• **EXERCISE PROMPT**: Determine the number of lines in the listing below in which the word "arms" is present, and state it without comment.
━━━━━ SOURCE DATA
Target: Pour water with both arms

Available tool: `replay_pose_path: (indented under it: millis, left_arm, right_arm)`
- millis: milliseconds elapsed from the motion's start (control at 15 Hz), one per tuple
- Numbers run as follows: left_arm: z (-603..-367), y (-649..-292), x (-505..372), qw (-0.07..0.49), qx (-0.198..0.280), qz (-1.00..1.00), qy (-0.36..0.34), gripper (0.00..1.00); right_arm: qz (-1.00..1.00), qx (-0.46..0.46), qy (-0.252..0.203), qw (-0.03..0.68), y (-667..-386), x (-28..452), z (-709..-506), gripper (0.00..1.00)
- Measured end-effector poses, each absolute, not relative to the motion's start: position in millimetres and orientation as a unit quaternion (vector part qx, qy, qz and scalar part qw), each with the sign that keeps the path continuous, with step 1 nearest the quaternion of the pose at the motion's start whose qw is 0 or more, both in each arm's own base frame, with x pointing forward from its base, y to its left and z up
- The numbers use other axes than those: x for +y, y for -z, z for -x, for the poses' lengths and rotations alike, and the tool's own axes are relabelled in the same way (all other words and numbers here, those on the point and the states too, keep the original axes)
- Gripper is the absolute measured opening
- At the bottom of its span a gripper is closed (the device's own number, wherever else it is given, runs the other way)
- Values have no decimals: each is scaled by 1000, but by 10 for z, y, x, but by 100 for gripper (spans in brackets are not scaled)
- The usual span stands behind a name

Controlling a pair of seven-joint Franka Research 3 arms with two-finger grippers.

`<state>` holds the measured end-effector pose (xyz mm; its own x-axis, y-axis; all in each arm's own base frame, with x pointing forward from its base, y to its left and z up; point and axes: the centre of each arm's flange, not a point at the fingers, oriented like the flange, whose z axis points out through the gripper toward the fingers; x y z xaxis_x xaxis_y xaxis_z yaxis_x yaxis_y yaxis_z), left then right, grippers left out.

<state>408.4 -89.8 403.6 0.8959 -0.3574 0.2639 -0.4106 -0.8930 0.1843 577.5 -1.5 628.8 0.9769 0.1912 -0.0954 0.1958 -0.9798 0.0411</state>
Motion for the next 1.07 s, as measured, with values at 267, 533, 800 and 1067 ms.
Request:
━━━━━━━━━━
• **TASK RESULT**: 2